The goal of the SemCom system is to recover the text sentence $\boldsymbol{\hat{s}}$ in the presence of interference and noise. In order to explore the generalization ability of the SemCom system, we assume the receiver has the perfect CSI of the desired-user channel gain $\boldsymbol{h}$ but no knowledge of the interfering channels. Then, the perfect CSI $\boldsymbol{h}$ is adopted by zero-forcing detector at the receiver to obtain the recovered signals $\boldsymbol{\hat{x}}$ from the received signal $\boldsymbol{y}$ . The reason for this assumption is to focus on evaluating the proposed methods’ performance in the presence of unseen interference rather than the effect of channel estimation errors or other practical limitations. The extension to the case with both interference and channel estimation error is not studied here due to space limit. Besides, we consider Rayleigh fading, random interference occurrences and transmission delay for the MU interference.

II-B Problem description

The cross-entropy loss is utilized to measure the difference between the ground truth hard labels and the predicted text sentence, which can be expressed by

\begin{split}\mathcal{L}_{hard}=&\mathcal{L}_{CE}(\boldsymbol{s},\boldsymbol{\hat{s}})\\ =&-\frac{1}{n}\sum_{m=1}^{n}P(\boldsymbol{s}[m])\log P(\boldsymbol{\hat{s}}[m])\end{split},

(10)

where $\boldsymbol{s}=[w_{1},w_{2},...,w_{n}]$ , $P(\boldsymbol{s}[m])$ is the probability for the real $m$ -th word $w_{m}$ in the text sentence $\boldsymbol{s}$ , and $P(\boldsymbol{\hat{s}}[m])$ is the probability for the predicted $m$ -th word $\hat{w}_{m}$ in the text sentence $\boldsymbol{\hat{s}}$ . Semantic transmitter and receiver are jointly optimized by adjust their parameters sets to minimize the loss considering physical channel attenuation, interference and noise. However, this training method also brings several challenges.

The first challenge is the training of the semantic transmitter and receiver for generalization ability. The cross-entropy loss function only takes the final output of the SemCom system into account, so that the semantic encoder, channel encoder, channel decoder and semantic decoder are jointly trained as one black box. Although the SemCom system technically has a semantic transmitter and a semantic receiver, it is difficult to interpret the intermediate output as it is part of the convergence. Consequently, the model can easily overfit on the training dataset or under-trained. This is inevitable for data-driven and learning-based systems, where the quality of the trained model cannot be guaranteed unless we conduct extensive experiments on all unseen data to validate its generalization ability. In practice, this may lead to excessive resources for training and testing. Therefore, it is important to design a training method so that the model can have considerable performance and generalization ability with unseen data.

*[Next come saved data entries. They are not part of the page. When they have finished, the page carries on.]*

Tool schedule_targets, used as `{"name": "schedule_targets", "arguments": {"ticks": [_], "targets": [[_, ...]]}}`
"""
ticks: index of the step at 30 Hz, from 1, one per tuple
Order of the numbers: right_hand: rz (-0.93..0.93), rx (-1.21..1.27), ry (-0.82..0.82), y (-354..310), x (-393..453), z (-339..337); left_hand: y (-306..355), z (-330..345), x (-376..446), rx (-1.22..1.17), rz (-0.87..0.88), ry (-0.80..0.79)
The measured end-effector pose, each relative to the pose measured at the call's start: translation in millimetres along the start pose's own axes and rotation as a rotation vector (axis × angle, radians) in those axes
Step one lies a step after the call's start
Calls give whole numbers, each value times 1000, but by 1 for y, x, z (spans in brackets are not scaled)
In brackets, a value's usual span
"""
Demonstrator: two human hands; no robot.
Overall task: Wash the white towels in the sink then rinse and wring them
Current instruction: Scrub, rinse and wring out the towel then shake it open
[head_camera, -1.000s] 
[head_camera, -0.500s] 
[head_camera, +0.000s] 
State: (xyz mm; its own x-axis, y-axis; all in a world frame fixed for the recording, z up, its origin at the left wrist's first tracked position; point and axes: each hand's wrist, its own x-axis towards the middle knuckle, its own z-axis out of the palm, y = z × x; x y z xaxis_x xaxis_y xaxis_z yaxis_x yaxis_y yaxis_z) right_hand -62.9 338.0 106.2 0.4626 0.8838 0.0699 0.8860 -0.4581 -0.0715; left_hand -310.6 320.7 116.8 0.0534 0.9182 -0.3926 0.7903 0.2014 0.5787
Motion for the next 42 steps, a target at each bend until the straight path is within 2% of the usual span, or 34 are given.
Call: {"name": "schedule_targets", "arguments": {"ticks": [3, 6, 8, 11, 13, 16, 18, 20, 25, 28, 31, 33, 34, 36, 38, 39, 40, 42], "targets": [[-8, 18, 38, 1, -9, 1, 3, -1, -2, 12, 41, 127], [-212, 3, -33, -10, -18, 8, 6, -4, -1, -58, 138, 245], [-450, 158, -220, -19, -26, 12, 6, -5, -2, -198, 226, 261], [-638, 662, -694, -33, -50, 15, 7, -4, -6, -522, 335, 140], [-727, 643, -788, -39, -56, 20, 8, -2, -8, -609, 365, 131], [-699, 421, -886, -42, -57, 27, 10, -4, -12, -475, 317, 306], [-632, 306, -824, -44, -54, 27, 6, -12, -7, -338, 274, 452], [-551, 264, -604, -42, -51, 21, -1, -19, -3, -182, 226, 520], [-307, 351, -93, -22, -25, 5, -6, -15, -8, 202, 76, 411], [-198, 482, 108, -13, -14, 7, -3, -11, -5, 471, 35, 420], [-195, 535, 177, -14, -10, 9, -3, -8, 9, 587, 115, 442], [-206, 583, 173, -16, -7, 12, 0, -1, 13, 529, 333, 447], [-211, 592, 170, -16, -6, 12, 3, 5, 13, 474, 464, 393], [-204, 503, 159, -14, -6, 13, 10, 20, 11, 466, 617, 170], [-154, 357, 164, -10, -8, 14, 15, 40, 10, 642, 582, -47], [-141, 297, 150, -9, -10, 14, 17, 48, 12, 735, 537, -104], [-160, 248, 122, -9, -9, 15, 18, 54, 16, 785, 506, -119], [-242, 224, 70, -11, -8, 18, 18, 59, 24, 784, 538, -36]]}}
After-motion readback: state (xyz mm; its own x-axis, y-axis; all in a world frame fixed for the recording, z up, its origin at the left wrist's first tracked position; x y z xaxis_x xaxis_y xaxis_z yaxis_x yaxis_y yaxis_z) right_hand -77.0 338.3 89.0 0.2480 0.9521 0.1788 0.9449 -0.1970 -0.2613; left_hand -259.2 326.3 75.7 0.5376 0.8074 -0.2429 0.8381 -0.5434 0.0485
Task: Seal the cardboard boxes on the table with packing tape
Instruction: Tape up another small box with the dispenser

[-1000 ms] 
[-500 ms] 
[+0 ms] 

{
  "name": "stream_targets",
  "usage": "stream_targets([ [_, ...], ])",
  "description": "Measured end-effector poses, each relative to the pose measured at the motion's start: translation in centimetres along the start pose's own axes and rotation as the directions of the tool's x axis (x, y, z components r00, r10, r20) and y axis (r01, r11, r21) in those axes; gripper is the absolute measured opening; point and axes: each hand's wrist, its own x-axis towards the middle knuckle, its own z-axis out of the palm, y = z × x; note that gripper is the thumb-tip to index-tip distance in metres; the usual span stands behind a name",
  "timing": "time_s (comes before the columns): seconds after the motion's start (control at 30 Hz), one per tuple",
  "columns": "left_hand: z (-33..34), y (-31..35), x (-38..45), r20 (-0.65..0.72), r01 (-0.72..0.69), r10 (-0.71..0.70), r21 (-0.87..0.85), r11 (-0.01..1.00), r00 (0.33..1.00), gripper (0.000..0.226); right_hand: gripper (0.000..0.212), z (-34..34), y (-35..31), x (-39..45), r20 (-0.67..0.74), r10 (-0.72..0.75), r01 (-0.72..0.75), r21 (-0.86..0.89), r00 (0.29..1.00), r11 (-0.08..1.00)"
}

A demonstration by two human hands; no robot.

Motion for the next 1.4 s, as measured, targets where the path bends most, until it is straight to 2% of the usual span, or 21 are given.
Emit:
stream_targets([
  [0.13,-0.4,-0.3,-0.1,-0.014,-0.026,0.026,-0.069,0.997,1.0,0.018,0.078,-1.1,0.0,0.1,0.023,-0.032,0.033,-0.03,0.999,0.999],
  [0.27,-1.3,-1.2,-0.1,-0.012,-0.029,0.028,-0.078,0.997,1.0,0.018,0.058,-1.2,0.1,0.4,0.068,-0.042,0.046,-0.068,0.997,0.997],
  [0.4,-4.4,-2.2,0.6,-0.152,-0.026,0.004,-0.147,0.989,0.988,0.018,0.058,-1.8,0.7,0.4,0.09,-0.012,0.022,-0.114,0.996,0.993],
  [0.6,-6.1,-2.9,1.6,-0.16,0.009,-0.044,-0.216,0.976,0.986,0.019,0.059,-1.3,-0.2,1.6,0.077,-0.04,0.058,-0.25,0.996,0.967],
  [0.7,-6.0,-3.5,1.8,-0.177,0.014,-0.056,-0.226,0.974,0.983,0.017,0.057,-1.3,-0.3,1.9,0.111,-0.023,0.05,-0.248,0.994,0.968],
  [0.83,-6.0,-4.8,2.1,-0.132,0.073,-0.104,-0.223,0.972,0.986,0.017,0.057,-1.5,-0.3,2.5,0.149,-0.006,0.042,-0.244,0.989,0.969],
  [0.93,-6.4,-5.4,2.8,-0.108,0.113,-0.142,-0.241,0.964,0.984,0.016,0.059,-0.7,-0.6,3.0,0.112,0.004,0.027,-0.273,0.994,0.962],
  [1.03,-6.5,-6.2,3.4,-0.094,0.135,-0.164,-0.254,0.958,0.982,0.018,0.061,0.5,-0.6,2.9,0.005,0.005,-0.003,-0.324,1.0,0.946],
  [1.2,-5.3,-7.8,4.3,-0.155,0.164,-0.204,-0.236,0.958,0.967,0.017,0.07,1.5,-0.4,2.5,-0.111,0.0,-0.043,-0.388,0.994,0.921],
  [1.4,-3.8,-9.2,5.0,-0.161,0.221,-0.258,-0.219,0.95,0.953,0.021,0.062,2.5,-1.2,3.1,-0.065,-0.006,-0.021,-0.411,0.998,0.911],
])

The second challenge is the limitation of the training data. The data-driven and learning-based communications system highly relies on the training dataset to maintain the model performance. An extensive amount of datasets containing sufficient patterns lays the foundation for training a powerful learning-based communications system. However, it can be challenging in a practical communications system to obtain the ideal dataset which meets such requirements. Therefore, it is important to train the model properly with fewer dataset.

The third challenge is the model complexity. A complex model normally possesses a high convergence ability to accurately learn and approximate the relationship between inputs and outputs for a given dataset and generalizes well to unseen data. Nevertheless, the computational complexity can be too high for devices with limited computation resources. Therefore, it can be very challenging to reduce the model complexity while preserving its convergence. Next, we will address these challenges.

III KD-based SemCom system

In this section, we will introduce the Transformer-based semantic transceiver. Then, we will introduce a KD-based SemCom system to address the challenges mentioned above. Different model compression algorithms are used to address Question 3), and KD is adopted to solve Questions 1) and 2). Finally, the training procedure will be demonstrated.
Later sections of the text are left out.